Once you have read the listing, write it all out exactly.

*** Records provided ***

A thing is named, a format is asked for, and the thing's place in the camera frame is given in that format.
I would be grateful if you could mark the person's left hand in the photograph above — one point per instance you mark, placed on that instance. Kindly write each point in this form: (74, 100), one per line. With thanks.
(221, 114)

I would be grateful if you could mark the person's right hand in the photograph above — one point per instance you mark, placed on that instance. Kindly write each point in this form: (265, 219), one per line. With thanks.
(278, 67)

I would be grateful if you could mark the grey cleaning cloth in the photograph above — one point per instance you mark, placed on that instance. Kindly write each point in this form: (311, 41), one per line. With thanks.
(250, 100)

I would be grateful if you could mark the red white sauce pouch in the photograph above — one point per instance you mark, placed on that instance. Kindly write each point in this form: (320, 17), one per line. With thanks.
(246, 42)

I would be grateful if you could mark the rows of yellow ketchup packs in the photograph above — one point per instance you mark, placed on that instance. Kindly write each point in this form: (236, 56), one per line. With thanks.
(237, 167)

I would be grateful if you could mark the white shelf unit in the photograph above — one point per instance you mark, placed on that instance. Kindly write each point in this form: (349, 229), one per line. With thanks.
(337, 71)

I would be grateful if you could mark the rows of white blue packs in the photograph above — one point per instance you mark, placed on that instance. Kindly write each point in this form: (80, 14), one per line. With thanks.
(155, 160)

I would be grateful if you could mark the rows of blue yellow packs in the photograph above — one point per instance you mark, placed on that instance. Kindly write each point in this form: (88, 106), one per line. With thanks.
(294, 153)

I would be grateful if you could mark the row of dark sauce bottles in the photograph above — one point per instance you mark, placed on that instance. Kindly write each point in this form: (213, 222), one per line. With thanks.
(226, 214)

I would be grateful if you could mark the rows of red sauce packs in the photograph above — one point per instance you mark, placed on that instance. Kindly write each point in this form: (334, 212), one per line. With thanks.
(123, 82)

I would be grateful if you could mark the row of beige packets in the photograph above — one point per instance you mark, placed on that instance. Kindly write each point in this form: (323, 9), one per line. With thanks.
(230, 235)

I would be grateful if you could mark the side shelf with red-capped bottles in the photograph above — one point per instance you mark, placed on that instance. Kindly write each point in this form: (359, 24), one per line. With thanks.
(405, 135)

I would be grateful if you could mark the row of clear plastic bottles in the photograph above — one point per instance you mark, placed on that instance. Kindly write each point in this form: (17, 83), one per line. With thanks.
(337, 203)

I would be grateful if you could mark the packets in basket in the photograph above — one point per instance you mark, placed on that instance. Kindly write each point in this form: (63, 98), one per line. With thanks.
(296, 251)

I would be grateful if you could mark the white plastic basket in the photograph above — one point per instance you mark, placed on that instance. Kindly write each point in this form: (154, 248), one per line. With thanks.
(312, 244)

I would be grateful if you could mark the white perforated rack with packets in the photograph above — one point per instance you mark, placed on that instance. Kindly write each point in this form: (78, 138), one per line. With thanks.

*** End of Records provided ***

Result of the exercise
A thing is named, a format is asked for, and the thing's place in the camera frame is given in that format.
I would be grateful if you could mark the person's left hand in the photograph above — one point per instance you mark, placed on that instance. Kindly write each point in this form: (74, 100), one per line. With thanks.
(221, 114)

I would be grateful if you could mark the person's right hand in the photograph above — one point per instance you mark, placed on that instance. Kindly write each point in this form: (265, 219), one per line. With thanks.
(278, 67)

I would be grateful if you could mark the grey cleaning cloth in the photograph above — one point per instance you mark, placed on that instance. Kindly write each point in this form: (311, 41), one per line. With thanks.
(250, 100)

I would be grateful if you could mark the red white sauce pouch in the photograph above — one point per instance you mark, placed on that instance. Kindly write each point in this form: (320, 17), one per line. With thanks.
(246, 42)

I would be grateful if you could mark the rows of yellow ketchup packs in the photograph above — one point per instance you mark, placed on that instance. Kindly write each point in this form: (236, 56), one per line. With thanks.
(237, 167)

I would be grateful if you could mark the white shelf unit in the photograph above — one point per instance you mark, placed on that instance. Kindly write each point in this form: (349, 229), one per line. With thanks.
(337, 71)

I would be grateful if you could mark the rows of white blue packs in the photograph above — one point per instance you mark, placed on that instance. Kindly write each point in this form: (80, 14), one per line. With thanks.
(155, 160)

I would be grateful if you could mark the rows of blue yellow packs in the photograph above — one point per instance you mark, placed on that instance. Kindly write each point in this form: (88, 106), one per line. With thanks.
(294, 153)

I would be grateful if you could mark the row of dark sauce bottles in the photograph above — one point per instance you mark, placed on that instance. Kindly write each point in this form: (213, 222), one per line. With thanks.
(226, 214)

I would be grateful if you could mark the rows of red sauce packs in the photograph above — one point per instance you mark, placed on that instance. Kindly write each point in this form: (334, 212), one per line. With thanks.
(123, 82)

I would be grateful if you could mark the row of beige packets in the photograph above — one point per instance you mark, placed on that instance. Kindly write each point in this form: (323, 9), one per line. With thanks.
(230, 235)

I would be grateful if you could mark the side shelf with red-capped bottles in the photograph above — one point per instance you mark, placed on that instance. Kindly write each point in this form: (359, 24), one per line. With thanks.
(405, 135)

I would be grateful if you could mark the row of clear plastic bottles in the photograph above — one point per instance you mark, placed on that instance. Kindly write each point in this form: (17, 83), one per line. With thanks.
(337, 203)

I would be grateful if you could mark the packets in basket in the photograph above — one point per instance you mark, placed on that instance. Kindly write each point in this form: (63, 98), one per line. With thanks.
(296, 251)

I would be grateful if you could mark the white plastic basket in the photograph above — one point per instance you mark, placed on that instance. Kindly write each point in this form: (154, 248), one per line. With thanks.
(312, 244)

I would be grateful if you could mark the white perforated rack with packets in the photograph above — one point per instance you mark, placed on that instance. Kindly write each point in this form: (78, 138), one per line. With thanks.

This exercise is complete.